- _What you should do_: In the listing below, find the line that contains "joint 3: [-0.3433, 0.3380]" and the line that contains "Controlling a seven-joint". Quote both and every line between them, exactly, and nothing more.

- _Records supplied_:

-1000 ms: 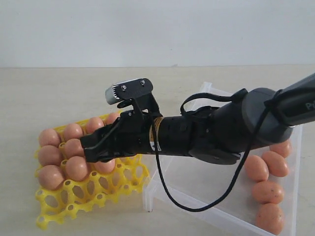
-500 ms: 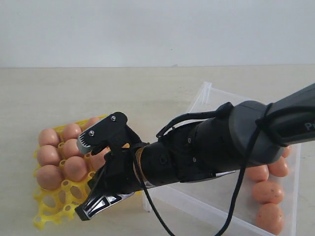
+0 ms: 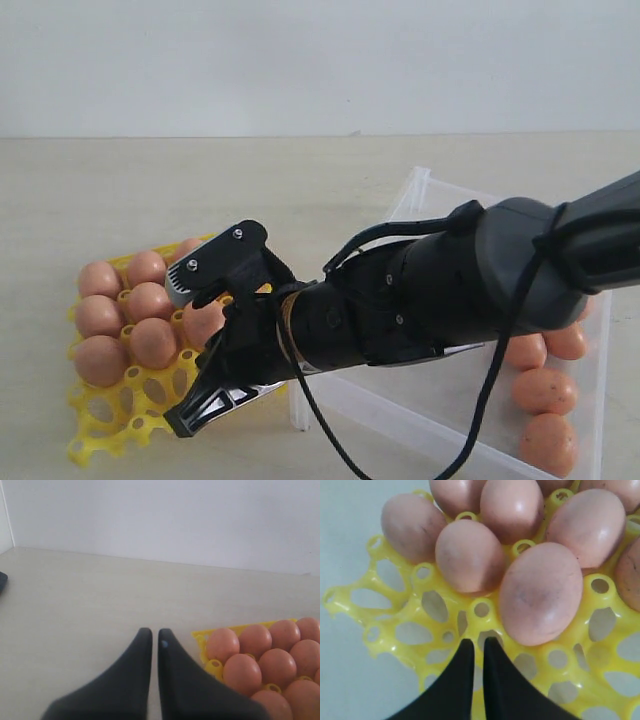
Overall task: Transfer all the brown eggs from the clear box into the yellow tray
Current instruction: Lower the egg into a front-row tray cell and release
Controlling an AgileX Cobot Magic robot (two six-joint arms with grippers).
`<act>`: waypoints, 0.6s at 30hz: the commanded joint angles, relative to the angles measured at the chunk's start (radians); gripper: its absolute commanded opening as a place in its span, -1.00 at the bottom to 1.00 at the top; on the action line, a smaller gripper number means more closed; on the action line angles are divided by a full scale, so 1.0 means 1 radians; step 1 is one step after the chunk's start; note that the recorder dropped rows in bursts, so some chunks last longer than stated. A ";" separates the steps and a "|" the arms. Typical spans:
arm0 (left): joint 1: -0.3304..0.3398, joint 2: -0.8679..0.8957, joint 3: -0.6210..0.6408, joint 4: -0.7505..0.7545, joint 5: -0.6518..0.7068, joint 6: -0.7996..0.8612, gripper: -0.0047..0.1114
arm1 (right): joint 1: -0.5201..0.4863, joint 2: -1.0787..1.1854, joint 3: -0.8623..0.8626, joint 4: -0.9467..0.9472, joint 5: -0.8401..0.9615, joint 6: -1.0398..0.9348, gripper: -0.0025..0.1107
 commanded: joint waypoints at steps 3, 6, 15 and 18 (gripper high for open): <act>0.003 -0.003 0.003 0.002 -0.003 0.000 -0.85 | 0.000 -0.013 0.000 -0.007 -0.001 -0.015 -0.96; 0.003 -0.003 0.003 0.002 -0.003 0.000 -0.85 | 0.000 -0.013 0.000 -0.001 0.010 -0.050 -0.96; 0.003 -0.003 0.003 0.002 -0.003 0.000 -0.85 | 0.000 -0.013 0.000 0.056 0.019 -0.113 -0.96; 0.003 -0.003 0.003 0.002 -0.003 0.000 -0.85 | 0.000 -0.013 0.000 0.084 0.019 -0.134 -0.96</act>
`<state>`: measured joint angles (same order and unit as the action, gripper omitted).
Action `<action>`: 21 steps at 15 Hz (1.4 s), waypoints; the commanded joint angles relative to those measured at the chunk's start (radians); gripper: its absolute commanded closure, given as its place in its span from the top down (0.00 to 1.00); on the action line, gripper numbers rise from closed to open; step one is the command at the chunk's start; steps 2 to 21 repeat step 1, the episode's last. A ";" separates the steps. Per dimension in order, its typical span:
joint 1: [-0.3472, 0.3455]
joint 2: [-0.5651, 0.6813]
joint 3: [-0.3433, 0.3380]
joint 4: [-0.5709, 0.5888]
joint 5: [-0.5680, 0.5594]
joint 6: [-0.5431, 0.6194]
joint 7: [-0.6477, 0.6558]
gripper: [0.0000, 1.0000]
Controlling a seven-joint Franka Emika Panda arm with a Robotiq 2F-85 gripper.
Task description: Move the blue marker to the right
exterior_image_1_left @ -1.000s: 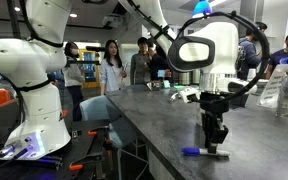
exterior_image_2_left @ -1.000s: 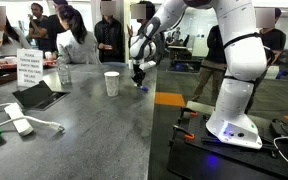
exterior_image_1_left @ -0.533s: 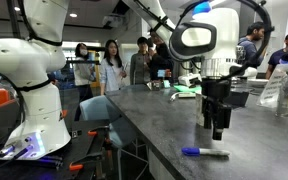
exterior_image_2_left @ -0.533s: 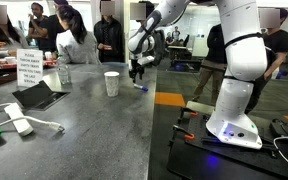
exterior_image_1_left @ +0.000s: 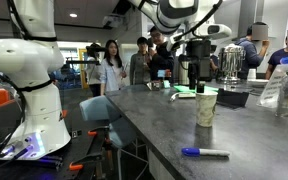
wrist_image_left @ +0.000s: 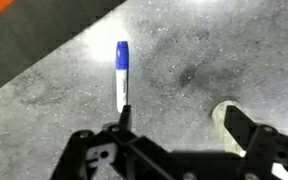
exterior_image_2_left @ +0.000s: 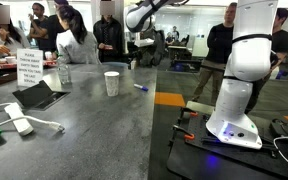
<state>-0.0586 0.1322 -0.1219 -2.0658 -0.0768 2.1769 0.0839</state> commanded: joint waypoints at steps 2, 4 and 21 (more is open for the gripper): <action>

- _Output_:
joint 3: [-0.3433, 0.3380]
joint 4: [-0.5709, 0.5888]
joint 5: [-0.5680, 0.5594]
joint 6: [-0.5431, 0.6194]
joint 7: [-0.6477, 0.6558]
gripper: [0.0000, 1.0000]
Controlling a seven-joint Franka Emika Panda arm with a Robotiq 2F-85 gripper.

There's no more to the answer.